ストーリー

「雪って、つめたいと思うでしょ。だけど、雪小屋をこしらえて住むと、ずいぶんあったかいのよ。雪って、白いと思うでしょ。ところが、ときにはピンク色に見えるし、また青い色になるときもあるわ。どんなものよりやわらかいかと思うと、石よりもかたくなるしさ。なにもかも、たしかじゃないのね」

トゥーティッキの雪についての考察(『ムーミン谷の冬』より)

世界でもっとも純度の高い彫刻氷のはなし

ここで使われている氷の物語は、フィンランドの北のほう、ラップランドにある小さな小さな湖に始まります。小さな湖は、小川になり、やがて国立公園を流れていく川、パッラス・ウッラス山を抜けキッティラまで全長35kmのライニオ川へと続きます。ライニオにあるスノービレッジでライニオ川から取り出す氷は、世界でもっとも純度の高い彫刻氷といいます。

 「ライニオ」とはサーミの言葉で「出会いの場」を意味しています。地下に住む妖精エルフと地上に暮らす人間が会える場所という意味での出会いの場。レッパヴィルタの氷の洞窟はまさに、その言葉にぴったりの場所ではないでしょうか。

 ライニオ川の天然氷が彫刻に最適なのは、氷が形成されていくそのプロセスに理由があります。川の流れのなかで少しずつ氷になっていく、これがその秘密です。表面から少しずつ凍っていき、その氷の下で流れ続ける川には非常に細かい気泡が通っています。また川には流れがあることで、ゆっくりと凍っていきます。結果として、ほとんど気泡のない透明度の高い強い氷ができるのです。

 ここでしかない彫刻氷 

 氷の彫刻のための氷は、実は彫刻になるほぼ一年前にできたものなのです。氷は保管庫でひと夏越させ、次の冬に備えます。保管庫で氷を眠らせることで氷がより密になり、さらに強くなって氷の質を上げるのです。

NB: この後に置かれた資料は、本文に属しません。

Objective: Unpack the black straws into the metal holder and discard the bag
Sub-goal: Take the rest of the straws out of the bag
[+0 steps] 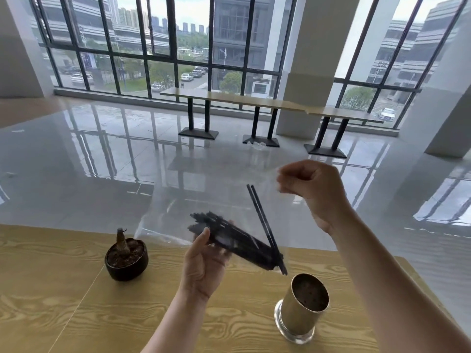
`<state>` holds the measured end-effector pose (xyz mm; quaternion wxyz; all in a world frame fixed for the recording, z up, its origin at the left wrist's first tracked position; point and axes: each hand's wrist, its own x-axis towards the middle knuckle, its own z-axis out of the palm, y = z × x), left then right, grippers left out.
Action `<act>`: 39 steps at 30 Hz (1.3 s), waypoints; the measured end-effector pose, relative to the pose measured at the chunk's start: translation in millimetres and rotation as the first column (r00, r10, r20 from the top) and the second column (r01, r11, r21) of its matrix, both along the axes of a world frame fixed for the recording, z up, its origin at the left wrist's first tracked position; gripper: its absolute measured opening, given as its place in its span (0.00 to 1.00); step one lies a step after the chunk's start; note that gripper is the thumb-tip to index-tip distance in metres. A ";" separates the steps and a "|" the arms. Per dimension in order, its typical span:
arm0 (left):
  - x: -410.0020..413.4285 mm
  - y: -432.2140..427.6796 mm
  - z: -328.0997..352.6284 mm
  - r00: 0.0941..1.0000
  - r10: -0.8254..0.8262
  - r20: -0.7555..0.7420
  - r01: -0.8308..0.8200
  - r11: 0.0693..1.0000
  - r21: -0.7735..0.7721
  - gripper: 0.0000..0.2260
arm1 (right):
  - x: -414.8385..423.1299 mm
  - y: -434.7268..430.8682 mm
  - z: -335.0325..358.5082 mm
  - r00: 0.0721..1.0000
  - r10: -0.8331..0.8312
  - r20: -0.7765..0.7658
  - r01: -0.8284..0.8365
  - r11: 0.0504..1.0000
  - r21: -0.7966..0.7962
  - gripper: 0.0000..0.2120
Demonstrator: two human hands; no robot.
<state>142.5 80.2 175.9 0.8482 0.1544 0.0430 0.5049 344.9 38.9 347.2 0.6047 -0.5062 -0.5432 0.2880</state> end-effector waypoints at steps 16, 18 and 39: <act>11.9 -3.9 -6.1 0.999 0.020 -0.040 -0.016 0.995 0.094 0.25 | 5.3 -0.6 12.7 0.987 0.136 -0.091 -0.130 0.989 0.067 0.02; 12.7 -3.4 -4.0 0.999 0.023 -0.049 -0.021 0.999 0.033 0.27 | 3.7 -1.4 7.2 0.983 0.157 -0.091 -0.152 0.987 0.053 0.11; 8.3 -4.9 13.1 0.999 0.024 -0.043 -0.020 0.995 0.103 0.33 | -2.6 -3.4 -9.3 0.943 -0.015 0.334 0.028 0.999 -0.035 0.05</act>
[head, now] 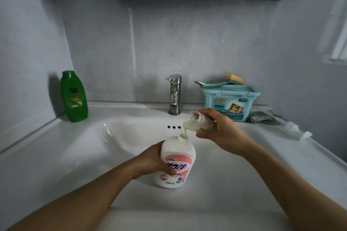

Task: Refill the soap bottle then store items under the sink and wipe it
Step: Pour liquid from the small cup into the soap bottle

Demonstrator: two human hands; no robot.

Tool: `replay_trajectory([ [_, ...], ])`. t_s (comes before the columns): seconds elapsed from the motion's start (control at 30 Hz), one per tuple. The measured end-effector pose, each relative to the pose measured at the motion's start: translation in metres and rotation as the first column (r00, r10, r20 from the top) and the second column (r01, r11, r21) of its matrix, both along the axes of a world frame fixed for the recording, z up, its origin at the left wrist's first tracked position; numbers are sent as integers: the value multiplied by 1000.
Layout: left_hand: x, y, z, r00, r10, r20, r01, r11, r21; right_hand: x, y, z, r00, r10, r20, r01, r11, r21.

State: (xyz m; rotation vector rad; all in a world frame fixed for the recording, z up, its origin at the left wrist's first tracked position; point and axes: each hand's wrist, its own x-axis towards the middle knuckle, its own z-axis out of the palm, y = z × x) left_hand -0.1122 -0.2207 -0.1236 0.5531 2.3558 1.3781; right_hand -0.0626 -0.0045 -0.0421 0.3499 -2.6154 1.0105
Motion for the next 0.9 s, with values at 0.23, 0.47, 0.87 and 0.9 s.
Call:
replay_trajectory([
  [0.23,0,0,0,1000,7,-1,-7,1000,-14,2,0,2,1000,1,3,-1,1000,2],
  [0.47,1,1,2,1000,0,-6,0,1000,-20,2,-1,1,1000,-4,3,4,1000,9],
  [0.87,2,0,3,1000,-3,1,3,1000,-1,1,1,-1,1000,-2,4,2,1000,7],
  [0.9,3,1,3,1000,-4,2,4,1000,-3,1,1,-1,1000,-4,4,4,1000,8],
])
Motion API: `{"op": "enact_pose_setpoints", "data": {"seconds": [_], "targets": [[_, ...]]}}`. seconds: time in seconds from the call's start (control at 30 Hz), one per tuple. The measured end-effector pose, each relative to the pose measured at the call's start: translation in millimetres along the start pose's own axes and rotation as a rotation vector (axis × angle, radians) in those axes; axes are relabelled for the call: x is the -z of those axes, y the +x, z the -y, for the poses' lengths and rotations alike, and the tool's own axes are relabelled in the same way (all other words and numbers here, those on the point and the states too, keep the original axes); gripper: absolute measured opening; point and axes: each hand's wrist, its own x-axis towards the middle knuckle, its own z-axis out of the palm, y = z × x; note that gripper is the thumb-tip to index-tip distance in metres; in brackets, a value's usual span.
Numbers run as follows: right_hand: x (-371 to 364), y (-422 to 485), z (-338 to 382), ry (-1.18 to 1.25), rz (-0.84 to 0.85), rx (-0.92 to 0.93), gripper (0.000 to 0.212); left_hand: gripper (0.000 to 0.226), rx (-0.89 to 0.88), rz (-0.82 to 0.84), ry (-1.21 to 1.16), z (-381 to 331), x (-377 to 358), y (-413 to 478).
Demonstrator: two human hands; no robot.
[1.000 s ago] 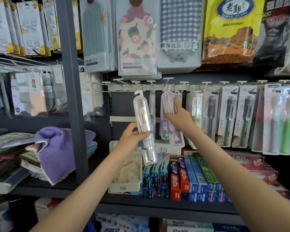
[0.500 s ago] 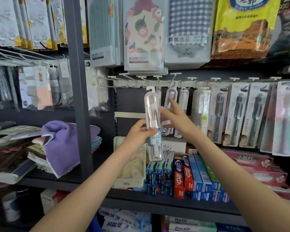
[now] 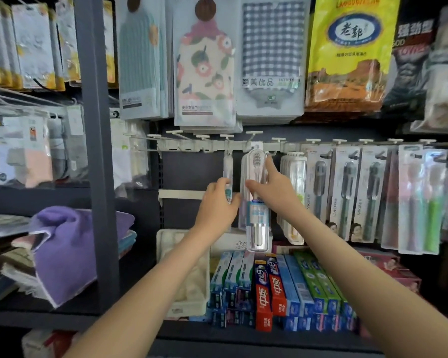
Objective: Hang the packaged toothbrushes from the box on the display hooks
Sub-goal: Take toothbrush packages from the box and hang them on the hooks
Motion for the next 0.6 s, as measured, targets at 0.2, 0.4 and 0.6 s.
{"op": "enact_pose_setpoints", "data": {"seconds": [0.2,0.4,0.6], "targets": [[-2,17,4,-0.036,0.019,-0.038,0.081,0.072,-0.024,0.035,0.339,18,-10,22],[-22,38,-7,-0.119,0.040,-0.075,0.084,0.084,-0.088,0.081,0.477,42,-20,38],[-58,53,-32,-0.107,-0.066,-0.079,0.086,0.088,-0.141,0.134,0.341,56,-22,45]]}}
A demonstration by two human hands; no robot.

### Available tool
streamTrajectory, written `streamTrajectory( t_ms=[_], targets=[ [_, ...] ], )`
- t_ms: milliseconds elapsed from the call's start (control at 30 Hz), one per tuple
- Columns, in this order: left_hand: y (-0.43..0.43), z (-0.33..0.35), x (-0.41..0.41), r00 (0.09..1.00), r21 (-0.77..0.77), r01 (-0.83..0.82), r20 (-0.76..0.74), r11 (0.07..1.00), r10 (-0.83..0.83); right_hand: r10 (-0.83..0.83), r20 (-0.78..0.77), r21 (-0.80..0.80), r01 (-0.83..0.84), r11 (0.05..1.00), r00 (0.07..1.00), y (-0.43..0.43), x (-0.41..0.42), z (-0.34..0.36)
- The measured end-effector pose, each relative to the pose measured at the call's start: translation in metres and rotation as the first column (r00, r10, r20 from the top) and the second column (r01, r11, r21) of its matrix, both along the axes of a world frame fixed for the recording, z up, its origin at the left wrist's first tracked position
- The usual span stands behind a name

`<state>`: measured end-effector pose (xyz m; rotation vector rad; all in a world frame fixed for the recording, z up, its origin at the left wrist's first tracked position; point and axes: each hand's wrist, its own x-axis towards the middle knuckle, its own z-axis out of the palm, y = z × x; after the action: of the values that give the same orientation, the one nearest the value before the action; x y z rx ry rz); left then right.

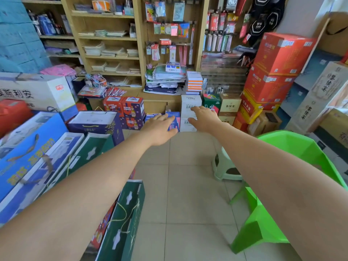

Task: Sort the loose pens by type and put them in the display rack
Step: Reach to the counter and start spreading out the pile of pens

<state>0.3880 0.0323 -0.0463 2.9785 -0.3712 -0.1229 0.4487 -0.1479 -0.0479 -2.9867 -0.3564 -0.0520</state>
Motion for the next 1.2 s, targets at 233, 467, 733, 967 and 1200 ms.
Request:
streamTrajectory(
  t_ms=[233,467,733,967,1200],
  targets=[
    [0.030,-0.009,0.140,0.999,0.042,0.010,-0.052,0.999,-0.008,0.003,-0.022,0.012,-0.003,1.000,1.000,0.029,0.135,-0.006],
    [0.036,-0.031,0.269,0.996,0.037,0.011,-0.093,0.999,-0.007,0.000,-0.081,-0.022,-0.001,1.000,0.997,0.034,0.266,-0.034],
    [0.037,-0.056,0.434,0.988,0.017,-0.064,-0.137,0.998,0.066,0.063,-0.136,-0.082,-0.075,0.994,0.989,0.037,0.442,-0.058],
    [0.059,-0.052,0.555,0.985,-0.010,-0.108,-0.135,0.994,0.106,0.123,-0.135,-0.077,-0.134,0.988,0.983,0.067,0.574,-0.055],
    [0.117,-0.067,0.679,0.983,-0.020,-0.122,-0.142,0.992,0.118,0.158,-0.170,-0.085,-0.174,0.981,0.973,0.131,0.699,-0.073]
  ],
)
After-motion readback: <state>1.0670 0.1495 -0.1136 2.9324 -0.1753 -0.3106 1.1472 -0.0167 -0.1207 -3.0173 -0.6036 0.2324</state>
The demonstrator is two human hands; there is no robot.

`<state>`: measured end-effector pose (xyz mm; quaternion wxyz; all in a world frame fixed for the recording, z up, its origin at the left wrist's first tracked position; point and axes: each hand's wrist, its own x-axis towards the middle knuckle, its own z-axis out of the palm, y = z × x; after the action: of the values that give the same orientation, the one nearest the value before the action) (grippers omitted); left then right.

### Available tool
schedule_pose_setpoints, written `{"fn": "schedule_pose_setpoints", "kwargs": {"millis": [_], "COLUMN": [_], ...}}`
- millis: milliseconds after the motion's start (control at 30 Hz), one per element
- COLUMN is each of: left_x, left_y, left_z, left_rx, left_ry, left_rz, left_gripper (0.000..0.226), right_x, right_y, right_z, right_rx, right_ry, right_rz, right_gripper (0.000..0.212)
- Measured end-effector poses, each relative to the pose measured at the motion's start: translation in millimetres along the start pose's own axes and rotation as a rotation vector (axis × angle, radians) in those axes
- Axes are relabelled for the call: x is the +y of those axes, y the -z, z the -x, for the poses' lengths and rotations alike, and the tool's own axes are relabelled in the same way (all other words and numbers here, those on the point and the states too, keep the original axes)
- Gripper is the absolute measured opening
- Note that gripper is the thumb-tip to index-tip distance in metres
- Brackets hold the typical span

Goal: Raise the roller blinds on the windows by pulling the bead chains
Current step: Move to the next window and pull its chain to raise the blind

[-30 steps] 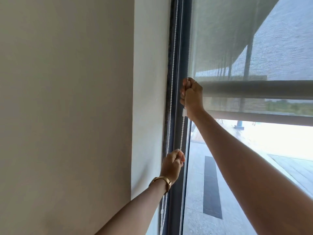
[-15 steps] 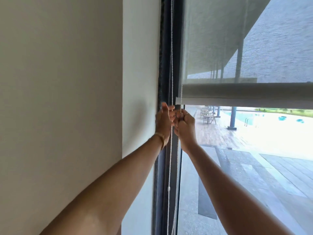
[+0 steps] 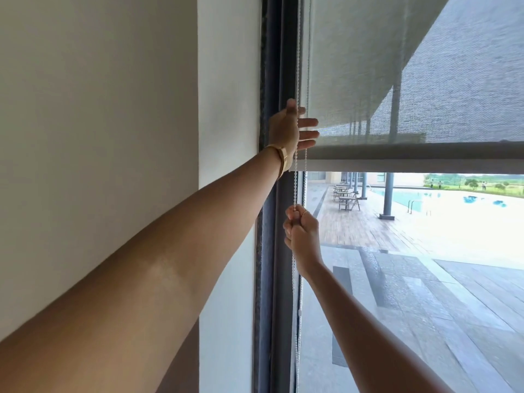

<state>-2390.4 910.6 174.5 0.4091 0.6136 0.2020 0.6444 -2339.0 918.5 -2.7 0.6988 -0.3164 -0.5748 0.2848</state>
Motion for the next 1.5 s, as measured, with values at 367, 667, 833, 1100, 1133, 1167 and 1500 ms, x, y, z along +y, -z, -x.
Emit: {"fn": "schedule_pose_setpoints", "kwargs": {"millis": [367, 667, 833, 1100, 1133, 1167, 1500], "left_x": [-8, -10, -10, -16, -17, -18, -34], "left_y": [4, 12, 18, 30, 31, 32, 51], "left_z": [8, 10, 11, 10, 11, 11, 6], "left_rx": [0.062, 0.093, 0.146, 0.169, 0.169, 0.167, 0.168], "left_ry": [-0.068, -0.099, -0.137, -0.165, -0.165, -0.164, -0.139], "left_rz": [0.035, 0.045, 0.049, 0.04, 0.035, 0.032, 0.039], "left_gripper": [0.038, 0.036, 0.035, 0.035, 0.035, 0.035, 0.035], "right_x": [2, 13, 11, 20, 23, 26, 41], "right_y": [-5, -14, -28, -37, -37, -36, -45], "right_z": [13, 6, 10, 6, 5, 5, 9], "right_rx": [-0.047, -0.038, -0.05, -0.047, -0.043, -0.035, -0.06], "right_ry": [0.003, 0.036, 0.004, -0.035, -0.034, -0.03, -0.083], "right_rz": [0.006, 0.037, -0.028, -0.041, -0.024, -0.001, -0.021], "right_gripper": [0.035, 0.029, 0.037, 0.053, 0.052, 0.048, 0.048]}}
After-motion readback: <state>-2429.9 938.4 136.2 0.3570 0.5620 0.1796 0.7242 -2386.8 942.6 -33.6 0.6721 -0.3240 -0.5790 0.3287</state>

 天然氷には、命が宿ります。それぞれの塊に個性があり、グラデーションや光の反射が異なります。天然氷で制作された彫刻は、光を当てると、氷から光を発するように反射します。これが人工的に作られた氷でできている場合、当てた光はそのまま通り抜けてしまうのです。天然氷には、細かい気泡があるため、それが光を乱反射させます。ただし、気泡が多すぎても、または大きすぎても彫刻には向きません。氷の質を弱めてしまうからです。

 氷は川の氷がもっとも厚く最高の状態にある時期、つまり2月から3月になるあたりで取り出します。外気の温度も重要で、0℃の川から取り出した氷は、気温差の激しい極寒の環境では、外気に触れると割れてしまいます。また外が暖かくても氷の質を下げてしまいますし、さらに強い日差しも要注意で、取り出して一時間もすれば台無しになってしまうのです。

 氷の取り出しには、一冬かけて備えます。厚い氷の中から、もっとも透明な部分を確実に取り出すためです。